I have a Sony DCR-HC36E camcorder that uses a USB cord for data transfer with the computer.  Is there some device out there that can connect my camcorder via its USB cord to a Firewire and the Firewire then connects to the PC?  

As the packaged Sony video editing software detects and responds to the camcorder when its connected(via the USB), CyberLink PowerDirector 5 fails to do so.  Does it not support USB transfer?


----------



## sam9s (Oct 21, 2006)

Apollo said:
			
		

> Hi,
> 
> I have a Sony DCR-HC36E camcorder that uses a USB cord for data transfer with the computer.  Is there some device out there that can connect my camcorder via its USB cord to a Firewire and the Firewire then connects to the PC?
> 
> As the packaged Sony video editing software detects and responds to the camcorder when its connected(via the USB), CyberLink PowerDirector 5 fails to do so.  Does it not support USB transfer?



USB and firewire have no connection with each other, both are different platforms with a huge difference in speed. What you need is an IEEE1394 Firewire PCI card ( you will get it for just 300 bucks) and a firewire cable(included) thats it. Plug in the FW card Install the drivers and connect your handycamm with it. When you will switch on the camm either the sony bundeled softward will detect it (if you have installed) or XP would detect it giving you the option to open it with windows movie maker. Cancel everything. Now install a simple and powerfull 38KB tool call WinDV. Google it and you will find the place to download. Run WinDV and play your movie on your camm. WinDV will start playing it as well on XP. Press the capture button and it will start recording the movie on to your HDD. Now mind you this is pure RAW format you capture with no quality loss what so ever (This is the beauty of firewire ) so the captured movie will take HUGE amount of space on your HDD (250 MB per minute approx-I have a 200GB separate HDD for my Video capturing/editing work). But not to worry. Either you can compress it using Divx 6.2 codecs (Use it with Virtualdub)or convert them in to DVDs and store it........your choise. For conversion guide refer site www.videohelp.com or www.doom9.org (Awesome sites). For converting to DVD I have a comprehensive guide its more than 39 KB so cant attach. Provide me your mail ID will mail it to you. Happy capturing.................


----------



## ravindra.pesse (Feb 28, 2009)

hi sam9s

 hi have a camcorder (sony dcr trv730) which has a dv(ip/op ) and i have a ieee firewire port in my computer.is there any way to connect the my camcorder and desktop.
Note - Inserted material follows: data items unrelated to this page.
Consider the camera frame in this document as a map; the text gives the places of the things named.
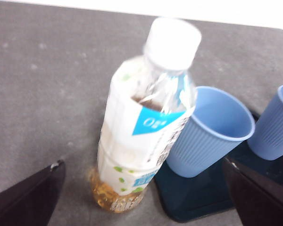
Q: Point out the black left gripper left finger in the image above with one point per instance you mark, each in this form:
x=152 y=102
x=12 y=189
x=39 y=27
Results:
x=28 y=202

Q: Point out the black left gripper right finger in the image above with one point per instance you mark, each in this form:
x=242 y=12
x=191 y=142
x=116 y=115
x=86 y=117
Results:
x=264 y=202

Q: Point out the jasmine tea bottle white label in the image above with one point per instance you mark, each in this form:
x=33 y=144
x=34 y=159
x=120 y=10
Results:
x=122 y=131

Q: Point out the blue ribbed plastic cup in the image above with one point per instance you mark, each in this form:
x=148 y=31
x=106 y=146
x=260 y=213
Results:
x=273 y=131
x=198 y=146

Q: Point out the dark blue rectangular tray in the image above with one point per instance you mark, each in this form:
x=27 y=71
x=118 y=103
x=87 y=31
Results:
x=193 y=197
  wht r the hadrware reqired and softwares......


----------



## infra_red_dude (Feb 28, 2009)

Apollo said:


> Hi,
> 
> I have a Sony DCR-HC36E camcorder that uses a USB cord for data transfer with the computer.  Is there some device out there that can connect my camcorder via its USB cord to a Firewire and the Firewire then connects to the PC?
> 
> As the packaged Sony video editing software detects and responds to the camcorder when its connected(via the USB), CyberLink PowerDirector 5 fails to do so.  Does it not support USB transfer?


The USB mode is only for transferring still photos afaik. For video editing you need to use the Firewire connection (also called as i.Link by Sony and IEEE1394 as per the standards). If you do not haf a firewire port on your mobo then you can get a firewire card (for about Rs.200 or so I guess). Also check your camcorder for the type of firewire cable you'd want. 
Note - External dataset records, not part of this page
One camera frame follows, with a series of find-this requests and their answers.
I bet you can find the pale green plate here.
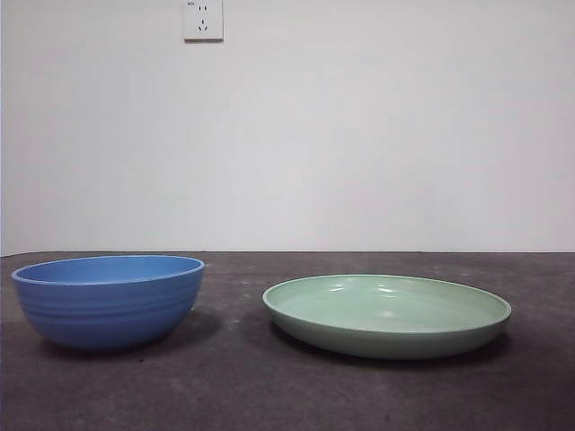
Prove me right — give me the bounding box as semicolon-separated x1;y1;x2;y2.
261;273;513;360

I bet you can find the blue ribbed bowl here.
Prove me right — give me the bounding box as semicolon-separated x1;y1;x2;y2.
11;254;207;352

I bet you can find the white wall socket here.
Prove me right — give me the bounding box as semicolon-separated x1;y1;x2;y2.
182;0;225;45
There are two types of connections: One is the standard connector: *www.usbcable.com/94-4466.jpg

The other is the mini-connector: *id305.securedata.net/pcjoy.com/merchantmanager/images/FW-IEEE-1394A-64-6FT.jpg

Buy the correct cable + Firewire PCI card, plug in the camcorder, install the drivers and the video editing software and you are good to go 



sam9s said:


> USB and firewire have no connection with each other, both are different platforms with a huge difference in speed. What you need is an IEEE1394 Firewire PCI card


Correct 



ravindra.pesse said:


> hi sam9s
> 
> hi have a camcorder (sony dcr trv730) which has a dv(ip/op ) and i have a ieee firewire port in my computer.is there any way to connect the my camcorder and desktop.
> 
> wht r the hadrware reqired and softwares......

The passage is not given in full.